How to complete this task —
For the entries below, the result should be an exact transcription of the lines from the one with "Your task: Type" up to and including the one with "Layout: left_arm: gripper", and only those.

[Opening Task inputs section]

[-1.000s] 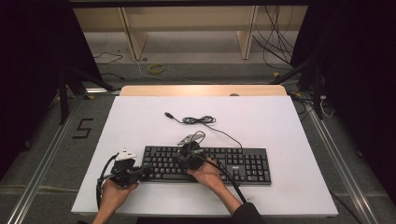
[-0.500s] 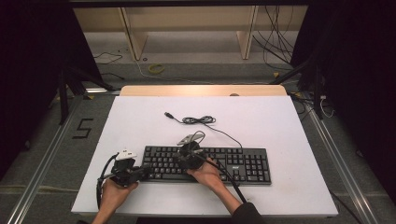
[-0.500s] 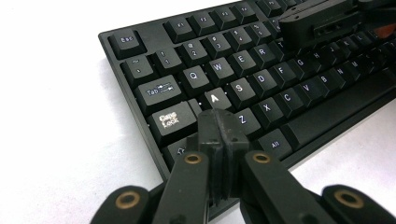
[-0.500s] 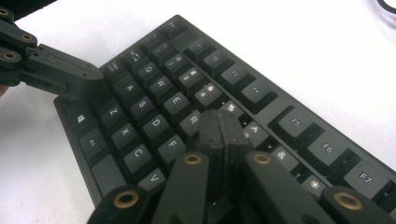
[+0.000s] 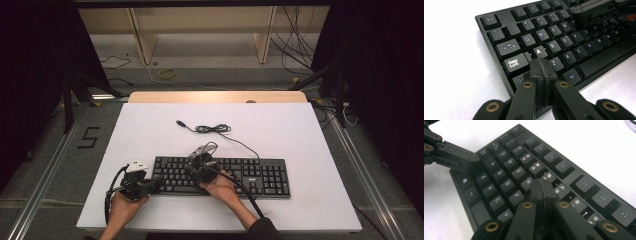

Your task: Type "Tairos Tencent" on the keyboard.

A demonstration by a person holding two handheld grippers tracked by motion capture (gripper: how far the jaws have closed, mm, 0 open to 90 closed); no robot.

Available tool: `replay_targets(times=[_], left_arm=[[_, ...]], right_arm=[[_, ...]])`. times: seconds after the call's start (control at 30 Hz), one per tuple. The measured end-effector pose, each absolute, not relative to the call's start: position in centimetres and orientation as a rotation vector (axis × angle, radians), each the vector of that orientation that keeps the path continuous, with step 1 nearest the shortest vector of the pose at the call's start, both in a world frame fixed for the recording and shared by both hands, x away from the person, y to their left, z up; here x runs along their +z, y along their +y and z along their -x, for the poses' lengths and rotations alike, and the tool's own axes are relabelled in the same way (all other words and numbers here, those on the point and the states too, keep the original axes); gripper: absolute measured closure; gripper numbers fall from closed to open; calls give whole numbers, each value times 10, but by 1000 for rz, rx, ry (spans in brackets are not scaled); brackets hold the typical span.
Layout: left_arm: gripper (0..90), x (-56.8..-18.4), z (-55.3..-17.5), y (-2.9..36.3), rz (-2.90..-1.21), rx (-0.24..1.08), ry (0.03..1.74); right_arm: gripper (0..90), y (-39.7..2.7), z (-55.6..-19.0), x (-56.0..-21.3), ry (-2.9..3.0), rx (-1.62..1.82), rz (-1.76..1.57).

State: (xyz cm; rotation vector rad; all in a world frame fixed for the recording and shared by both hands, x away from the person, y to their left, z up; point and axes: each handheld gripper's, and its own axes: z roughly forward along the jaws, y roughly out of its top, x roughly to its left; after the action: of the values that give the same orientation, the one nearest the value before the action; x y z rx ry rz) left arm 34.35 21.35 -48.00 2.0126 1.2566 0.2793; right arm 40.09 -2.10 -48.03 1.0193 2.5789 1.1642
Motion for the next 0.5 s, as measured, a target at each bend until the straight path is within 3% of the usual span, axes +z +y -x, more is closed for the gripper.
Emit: replay_targets(times=[0.43,0.47,0.5], left_arm=[[894,-479,-344,214,-2004,270,1259],[894,-470,-341,215,-1931,279,1188],[842,-470,-341,215,-1931,279,1188]], right_arm=[[900,-22,-401,-480,2579,1173,-1036],[900,-22,-401,-480,2579,1173,-1036],[900,-22,-401,-480,2579,1173,-1036]])
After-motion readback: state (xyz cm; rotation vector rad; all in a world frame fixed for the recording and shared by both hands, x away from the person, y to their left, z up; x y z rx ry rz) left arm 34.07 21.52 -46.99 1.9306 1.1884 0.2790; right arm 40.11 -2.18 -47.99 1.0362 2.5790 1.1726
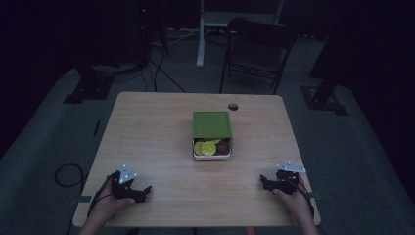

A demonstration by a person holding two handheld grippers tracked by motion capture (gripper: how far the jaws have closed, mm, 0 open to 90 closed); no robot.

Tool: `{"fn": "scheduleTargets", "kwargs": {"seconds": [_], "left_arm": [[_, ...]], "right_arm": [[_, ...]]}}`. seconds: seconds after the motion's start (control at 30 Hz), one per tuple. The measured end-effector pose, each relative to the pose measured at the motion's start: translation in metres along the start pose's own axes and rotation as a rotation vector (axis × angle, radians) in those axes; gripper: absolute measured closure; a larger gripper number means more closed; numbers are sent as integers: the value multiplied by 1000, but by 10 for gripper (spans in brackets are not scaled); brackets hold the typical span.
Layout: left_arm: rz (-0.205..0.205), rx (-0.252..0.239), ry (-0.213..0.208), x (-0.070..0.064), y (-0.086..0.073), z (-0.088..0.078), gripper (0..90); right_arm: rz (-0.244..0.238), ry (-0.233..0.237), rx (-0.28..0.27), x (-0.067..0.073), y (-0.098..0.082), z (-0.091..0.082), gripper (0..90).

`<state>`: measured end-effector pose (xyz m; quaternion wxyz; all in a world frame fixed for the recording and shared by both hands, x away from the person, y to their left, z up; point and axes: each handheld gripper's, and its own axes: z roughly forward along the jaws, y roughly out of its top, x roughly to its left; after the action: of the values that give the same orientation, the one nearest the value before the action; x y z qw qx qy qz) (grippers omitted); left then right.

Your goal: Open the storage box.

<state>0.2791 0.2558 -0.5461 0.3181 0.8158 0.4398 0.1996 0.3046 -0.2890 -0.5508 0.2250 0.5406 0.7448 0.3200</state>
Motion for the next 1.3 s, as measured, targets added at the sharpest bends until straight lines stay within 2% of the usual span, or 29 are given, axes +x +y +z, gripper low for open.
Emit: {"fn": "scheduleTargets", "kwargs": {"seconds": [0.07,0.27,0.77,1.3], "left_arm": [[19,-4,-13,-3,2,2,26],[79,-30,-1,-13,14,4,49],[214,-41,-4,-39,40,18,49],[346,-89,-36,-73,61,34,49]], "right_arm": [[0,0,0,0,0,0,102],[-1,0,0,0,0,0,102],[0,0,0,0,0,0,102],[0,0,0,0,0,0,102]]}}
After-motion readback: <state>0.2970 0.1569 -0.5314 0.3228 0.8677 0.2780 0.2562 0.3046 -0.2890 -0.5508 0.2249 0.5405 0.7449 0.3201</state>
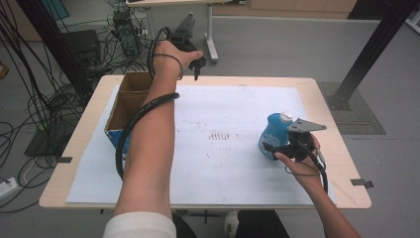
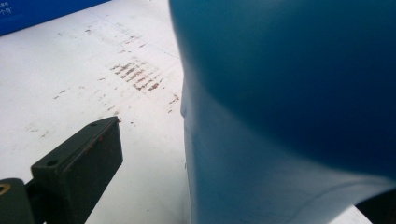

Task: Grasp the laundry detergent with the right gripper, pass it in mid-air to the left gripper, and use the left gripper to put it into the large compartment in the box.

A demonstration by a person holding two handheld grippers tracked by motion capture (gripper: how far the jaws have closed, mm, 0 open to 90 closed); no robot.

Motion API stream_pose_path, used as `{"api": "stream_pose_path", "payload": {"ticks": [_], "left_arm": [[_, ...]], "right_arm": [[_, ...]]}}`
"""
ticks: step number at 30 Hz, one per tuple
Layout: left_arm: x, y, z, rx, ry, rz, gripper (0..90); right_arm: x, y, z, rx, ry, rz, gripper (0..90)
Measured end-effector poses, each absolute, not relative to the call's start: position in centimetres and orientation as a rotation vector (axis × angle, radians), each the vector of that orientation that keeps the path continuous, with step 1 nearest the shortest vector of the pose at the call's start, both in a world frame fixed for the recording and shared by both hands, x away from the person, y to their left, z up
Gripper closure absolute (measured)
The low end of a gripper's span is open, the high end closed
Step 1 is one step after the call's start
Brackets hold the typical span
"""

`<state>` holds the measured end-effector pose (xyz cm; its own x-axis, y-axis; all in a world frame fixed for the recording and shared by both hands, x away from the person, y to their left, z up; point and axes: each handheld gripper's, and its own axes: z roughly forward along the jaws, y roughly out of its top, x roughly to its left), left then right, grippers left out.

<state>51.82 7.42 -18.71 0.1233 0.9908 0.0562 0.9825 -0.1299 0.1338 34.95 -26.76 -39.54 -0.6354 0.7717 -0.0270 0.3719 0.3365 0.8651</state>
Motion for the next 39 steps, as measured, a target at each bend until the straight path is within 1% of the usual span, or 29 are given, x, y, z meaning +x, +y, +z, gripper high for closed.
{"api": "stream_pose_path", "payload": {"ticks": [12, 18, 23, 29, 39], "left_arm": [[51.82, 7.46, -18.67, 2.305, 2.029, 0.202, 6.2], [51.8, 7.46, -18.58, 2.304, 2.029, 0.203, 6.2], [51.8, 7.43, -18.58, 2.306, 2.027, 0.203, 6.3], [51.83, 7.41, -18.71, 2.309, 2.028, 0.2, 6.3], [51.93, 7.24, -18.71, 2.312, 2.024, 0.201, 6.3]], "right_arm": [[34.99, -26.61, -39.59, 0.998, 2.171, 1.234, 2.0], [34.99, -26.61, -39.59, 0.997, 2.178, 1.243, 4.3], [34.96, -26.7, -39.61, 0.999, 2.175, 1.246, 8.2], [35.0, -26.78, -39.67, 0.993, 2.179, 1.253, 16.3], [35.03, -27.02, -39.72, 0.995, 2.156, 1.243, 27.0]]}}
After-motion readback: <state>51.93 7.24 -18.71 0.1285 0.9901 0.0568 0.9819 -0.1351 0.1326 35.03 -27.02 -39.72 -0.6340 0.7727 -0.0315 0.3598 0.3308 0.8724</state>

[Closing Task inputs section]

Solution to the problem —
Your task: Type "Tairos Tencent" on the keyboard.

A demonstration by a person holding two handheld grippers tracked by motion capture (gripper: how far the jaws have closed, mm, 0 open to 90 closed); no robot.

Available tool: `replay_targets(times=[_], left_arm=[[_, ...]], right_arm=[[_, ...]])`. times: seconds after the call's start (control at 30 Hz), one per tuple. The measured end-effector pose, each absolute, not relative to the call's start: position in centimetres and orientation as a rotation vector (axis × angle, radians), each the vector of that orientation that keeps the path continuous, with step 1 nearest the shortest vector of the pose at the call's start, both in a world frame fixed for the recording and shared by both hands, x away from the person, y to their left, z up; here x runs along their +z, y along their +y and z along their -x, for the poses' lengths and rotations alike, and the tool's own axes are relabelled in the same way (all other words and numbers here, those on the point and the states too, keep the original axes); gripper: absolute measured closure; gripper numbers fall from closed to open; calls give whole numbers, each value times 10, but by 1000 for rz, rx, ry (spans in brackets are not scaled); brackets hold the typical span.
Layout: left_arm: gripper (0..90), x (-56.8..-18.4), z (-55.3..-17.5), y (-2.9..36.3), rz (-2.90..-1.21), rx (-0.24..1.08), ry (0.03..1.74); right_arm: gripper (0..90), y (-39.7..2.7), z (-55.6..-19.0), x (-56.0..-21.3), ry (-2.9..3.0), rx (-1.62..1.82), rz (-1.76..1.57).

The exercise has been answered completely.